> YOUR INSTRUCTIONS: From the records below, copy out each line that has the word "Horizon".

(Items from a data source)
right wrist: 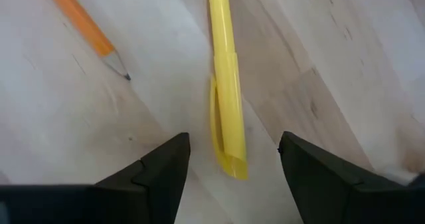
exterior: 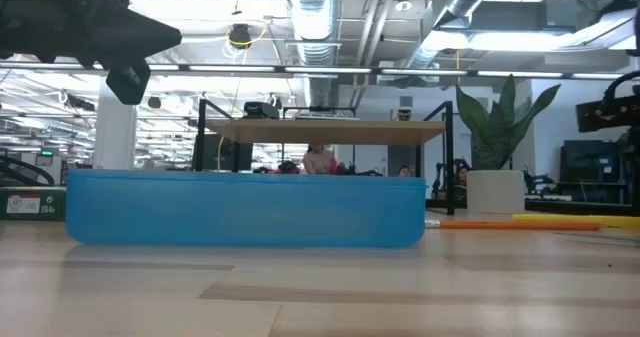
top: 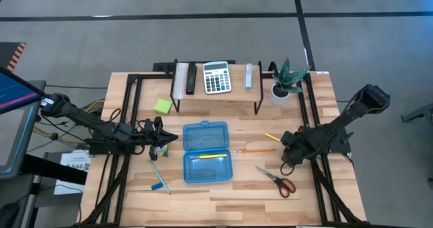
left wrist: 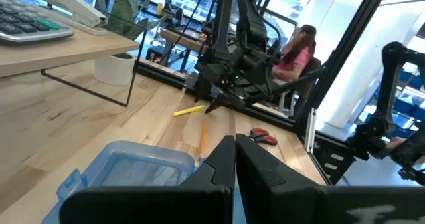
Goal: Pack school essentials
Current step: Put the yellow pen into the blue supply box
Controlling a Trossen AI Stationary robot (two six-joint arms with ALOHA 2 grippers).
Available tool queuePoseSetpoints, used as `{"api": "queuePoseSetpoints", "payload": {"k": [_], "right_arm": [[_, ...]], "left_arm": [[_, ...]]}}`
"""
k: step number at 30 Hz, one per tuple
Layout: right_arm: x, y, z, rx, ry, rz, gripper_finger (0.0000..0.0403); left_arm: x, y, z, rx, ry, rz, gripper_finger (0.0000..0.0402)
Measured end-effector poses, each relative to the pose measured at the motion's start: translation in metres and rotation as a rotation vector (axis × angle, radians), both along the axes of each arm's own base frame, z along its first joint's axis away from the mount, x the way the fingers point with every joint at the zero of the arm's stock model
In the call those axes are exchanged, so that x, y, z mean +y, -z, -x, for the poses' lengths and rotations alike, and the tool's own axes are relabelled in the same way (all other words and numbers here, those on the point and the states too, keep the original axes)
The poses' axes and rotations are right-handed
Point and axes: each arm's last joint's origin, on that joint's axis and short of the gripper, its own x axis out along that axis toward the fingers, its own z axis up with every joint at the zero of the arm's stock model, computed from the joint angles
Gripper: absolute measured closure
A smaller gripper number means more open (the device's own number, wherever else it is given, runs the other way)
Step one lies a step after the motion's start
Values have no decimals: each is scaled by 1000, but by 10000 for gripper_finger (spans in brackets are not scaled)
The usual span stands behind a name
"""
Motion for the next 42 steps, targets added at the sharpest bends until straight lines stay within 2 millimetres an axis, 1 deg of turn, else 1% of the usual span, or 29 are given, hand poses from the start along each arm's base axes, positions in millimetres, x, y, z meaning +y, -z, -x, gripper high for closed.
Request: {"api": "queuePoseSetpoints", "payload": {"k": [5, 10, 14, 19, 22, 25, 27, 33, 37, 42], "right_arm": [[-3, 0, -3, -23, 11, -35, 150], [0, 4, -12, -63, -2, -69, 187], [3, 8, -17, -60, -3, -66, 231], [5, 10, -20, -40, -12, -55, 307], [6, 6, -22, -34, -20, -57, 351], [8, 0, -25, -28, -36, -65, 380], [9, -2, -27, -27, -47, -65, 387], [10, -8, -31, -33, -31, -53, 388], [11, -11, -32, -28, -30, -57, 400], [12, -12, -33, -34, -30, -59, 394]], "left_arm": [[0, 0, 0, -1, 1, 0, 401], [0, 0, 0, -2, 3, 1, 401], [0, 0, 0, -2, 2, 1, 401], [0, 0, 0, -2, 2, 1, 401], [0, 0, 0, -2, 2, 1, 401], [0, 0, 0, -2, 2, 1, 401], [0, 0, 0, -2, 2, 1, 401], [0, 0, 0, -2, 4, 1, 401], [0, 0, 0, -2, 4, 2, 401], [0, 0, 0, -2, 7, 1, 401]]}}
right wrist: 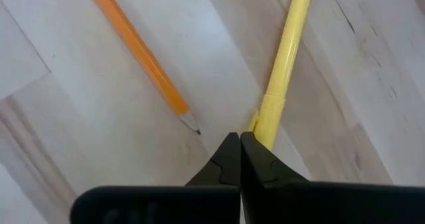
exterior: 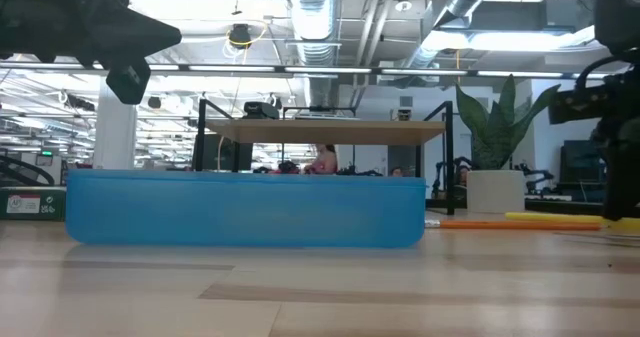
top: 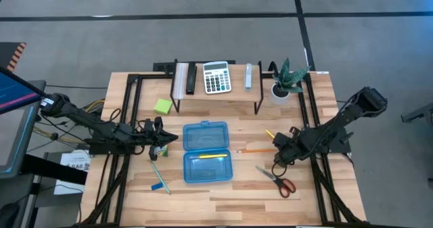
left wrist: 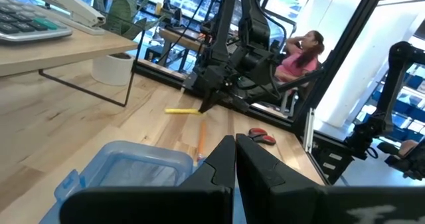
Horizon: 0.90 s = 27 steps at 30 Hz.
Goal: Pack school essentials
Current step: Put the yellow pen into the blue supply box
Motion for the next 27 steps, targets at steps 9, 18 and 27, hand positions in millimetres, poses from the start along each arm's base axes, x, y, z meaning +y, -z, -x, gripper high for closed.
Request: {"api": "queuePoseSetpoints", "payload": {"k": [9, 18, 27], "right_arm": [[0, -1, -1, -12, 1, 4, 400], [2, -6, -5, -29, -2, -1, 401], [11, -33, -22, -105, -64, 4, 402]], "left_arm": [[0, 0, 0, 0, 3, 0, 401], [0, 0, 0, 0, 3, 0, 401], [0, 0, 0, 0, 2, -1, 401]]}}
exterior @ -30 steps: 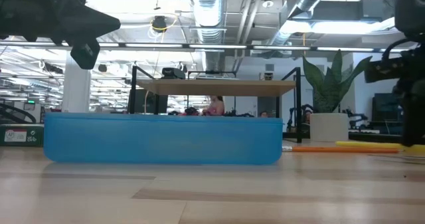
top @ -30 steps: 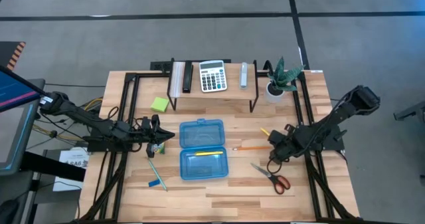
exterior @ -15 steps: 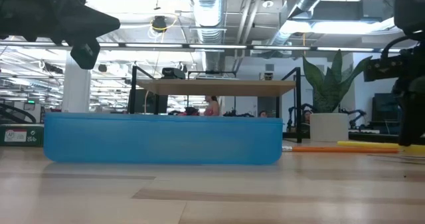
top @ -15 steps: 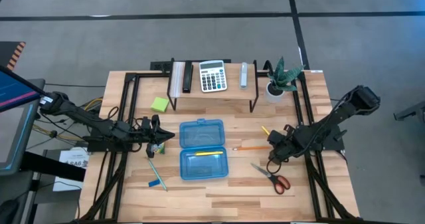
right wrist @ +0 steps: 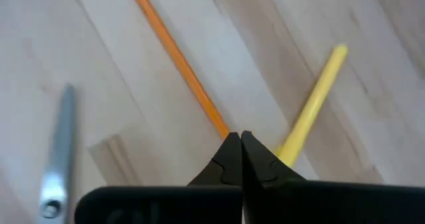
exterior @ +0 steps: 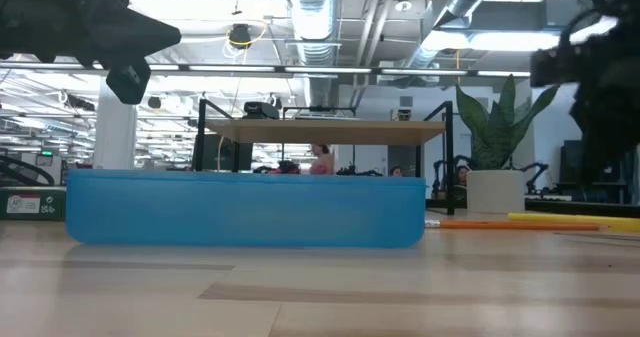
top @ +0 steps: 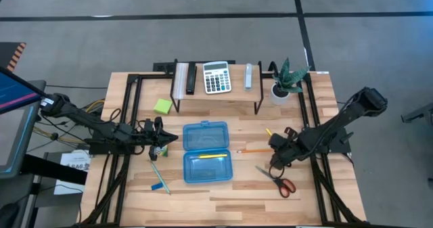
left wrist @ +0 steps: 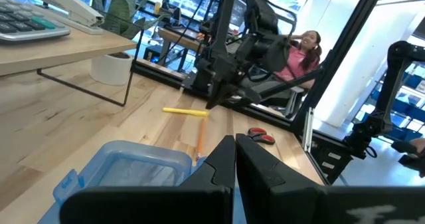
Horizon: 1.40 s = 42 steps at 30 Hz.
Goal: Pack school essentials
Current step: Put the yellow pen into the blue supply box
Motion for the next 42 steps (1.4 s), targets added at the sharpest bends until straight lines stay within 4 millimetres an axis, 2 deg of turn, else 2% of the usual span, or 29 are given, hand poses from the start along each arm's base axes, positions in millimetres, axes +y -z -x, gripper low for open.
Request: {"api": "queuePoseSetpoints", "payload": {"k": [4, 7, 10, 14, 20, 25, 30, 33, 36, 42], "right_arm": [[1, -11, -4, -16, -5, 28, 402], [1, -12, -3, -12, 24, 25, 388], [1, -11, -1, 17, 40, 10, 349], [4, -7, 4, 62, 67, 18, 278], [3, 9, 15, 91, 161, 25, 170], [0, 34, 28, 97, 192, -3, 141], [-2, 49, 35, 67, 191, -35, 148], [-3, 52, 37, 64, 189, -32, 175], [-3, 52, 38, 69, 182, -34, 223], [-3, 53, 38, 82, 154, -34, 348]], "left_arm": [[0, 0, 0, 0, 0, 0, 401], [0, 0, 0, 0, 3, 0, 401], [0, 0, 0, 0, 10, 0, 401], [0, 0, 0, 0, 10, 0, 401], [0, 0, 0, 0, 11, 0, 401], [0, 0, 0, 0, 12, 0, 401], [0, 0, 0, 0, 12, 0, 401], [0, 0, 0, -1, 11, 1, 401], [0, 0, 0, -1, 11, 3, 401], [0, 0, 0, -1, 11, 6, 401]]}}
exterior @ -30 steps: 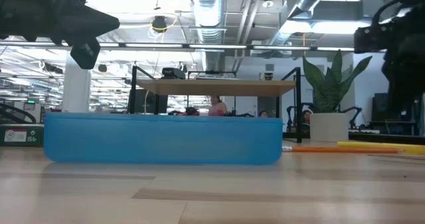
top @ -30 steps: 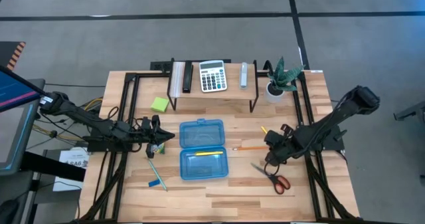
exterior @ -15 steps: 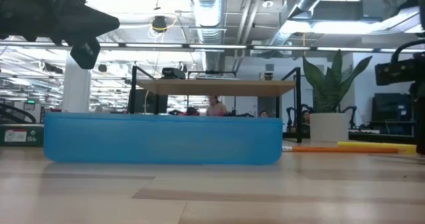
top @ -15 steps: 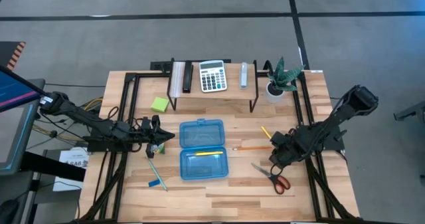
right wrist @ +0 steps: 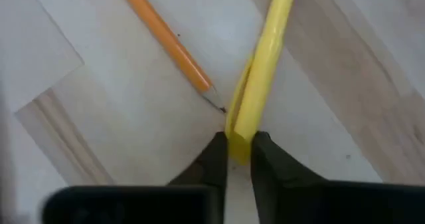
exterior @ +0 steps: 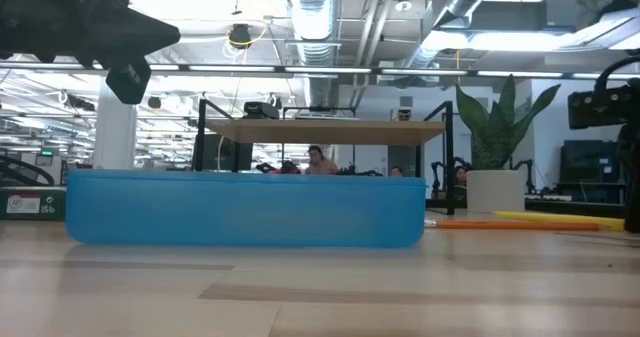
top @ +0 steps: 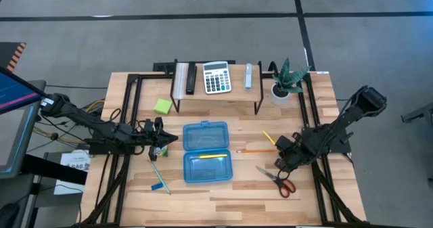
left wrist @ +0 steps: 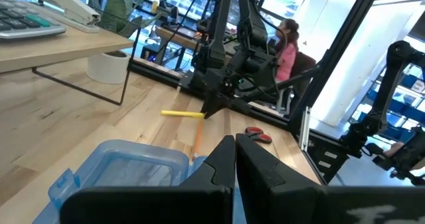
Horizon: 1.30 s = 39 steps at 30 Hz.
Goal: Pack school essentials
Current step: Put the yellow pen into the blue supply box
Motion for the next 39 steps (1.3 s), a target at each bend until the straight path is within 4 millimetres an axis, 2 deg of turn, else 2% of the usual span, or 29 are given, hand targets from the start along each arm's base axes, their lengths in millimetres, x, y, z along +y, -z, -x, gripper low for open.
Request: {"api": "queuePoseSetpoints", "payload": {"k": [2, 4, 15, 21, 25, 31, 39], "right_arm": [[0, 0, 0, 6, -12, 5, 379], [-1, 0, 2, 16, -12, 12, 394], [-1, -8, -1, 42, -9, 43, 395], [-7, -24, 2, 95, 81, 176, 389], [-20, -31, -3, 52, 224, 196, 365], [-62, -32, -14, 93, 479, 191, 300], [-107, -32, -12, 211, 609, 172, 201]], "left_arm": [[0, 0, 0, 0, 0, 0, 401], [0, 0, 0, 0, 0, 0, 401], [0, 0, 0, 0, -1, 0, 401], [0, 0, 0, 0, -1, 0, 401], [0, 0, 0, 0, -1, 0, 401], [0, 0, 0, -2, -1, 0, 401], [0, 0, 0, -3, -1, -6, 401]]}}
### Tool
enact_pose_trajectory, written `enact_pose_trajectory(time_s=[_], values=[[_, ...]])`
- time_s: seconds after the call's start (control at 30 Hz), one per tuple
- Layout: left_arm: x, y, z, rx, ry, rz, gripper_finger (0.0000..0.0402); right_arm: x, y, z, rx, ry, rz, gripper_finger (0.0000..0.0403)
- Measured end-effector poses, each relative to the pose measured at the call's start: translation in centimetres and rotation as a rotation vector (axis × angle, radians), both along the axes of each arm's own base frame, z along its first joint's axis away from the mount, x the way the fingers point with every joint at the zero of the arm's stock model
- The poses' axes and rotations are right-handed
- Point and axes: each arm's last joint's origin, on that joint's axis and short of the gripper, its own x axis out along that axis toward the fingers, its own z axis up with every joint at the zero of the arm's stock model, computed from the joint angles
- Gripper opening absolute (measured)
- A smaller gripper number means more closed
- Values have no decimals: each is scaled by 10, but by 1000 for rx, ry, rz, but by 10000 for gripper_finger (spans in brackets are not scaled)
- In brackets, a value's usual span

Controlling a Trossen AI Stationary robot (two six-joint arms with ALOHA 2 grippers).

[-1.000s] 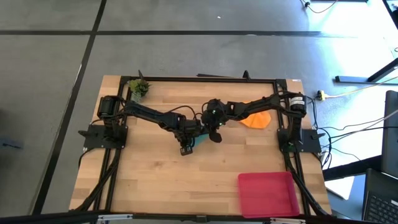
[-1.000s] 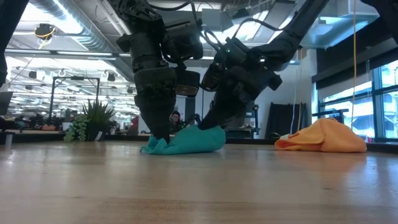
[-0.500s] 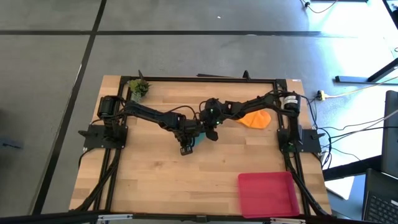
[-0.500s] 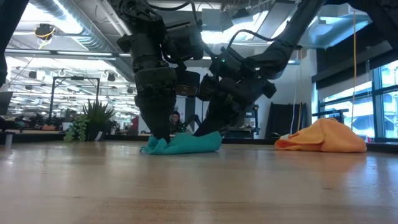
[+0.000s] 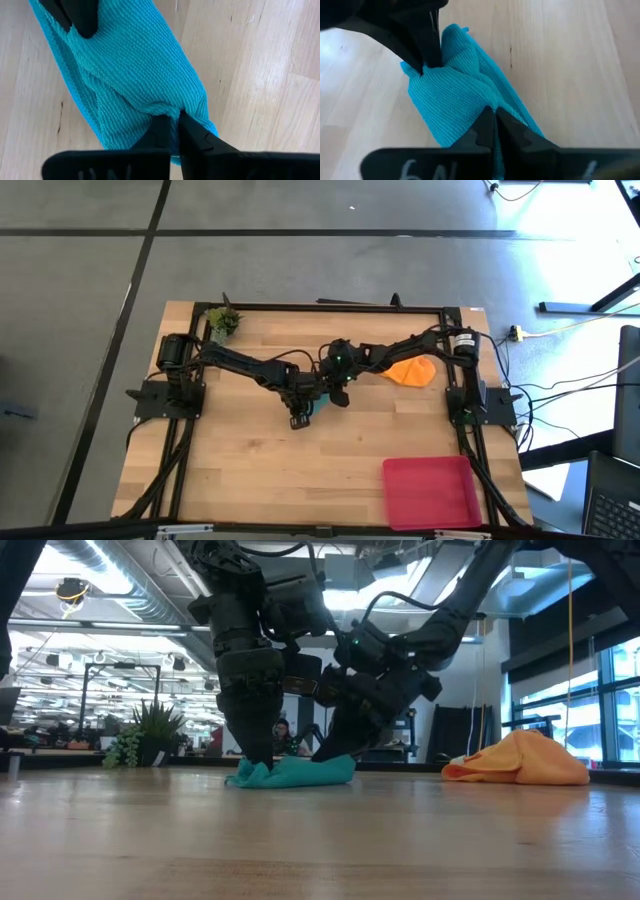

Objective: Roll microfiber towels into tight, uniform cylinder then place into a basket
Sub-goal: Roll the blue microfiber cloth

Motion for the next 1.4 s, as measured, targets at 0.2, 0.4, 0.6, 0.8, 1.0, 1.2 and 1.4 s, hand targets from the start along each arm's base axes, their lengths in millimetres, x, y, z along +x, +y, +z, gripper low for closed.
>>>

> RESPONSE BELOW:
Horizon: 0.90 s = 27 steps at 30 Hz.
Horizon: 1.40 s = 42 steps at 30 Hz.
Horizon: 1.30 s = 39 steps at 30 Hz.

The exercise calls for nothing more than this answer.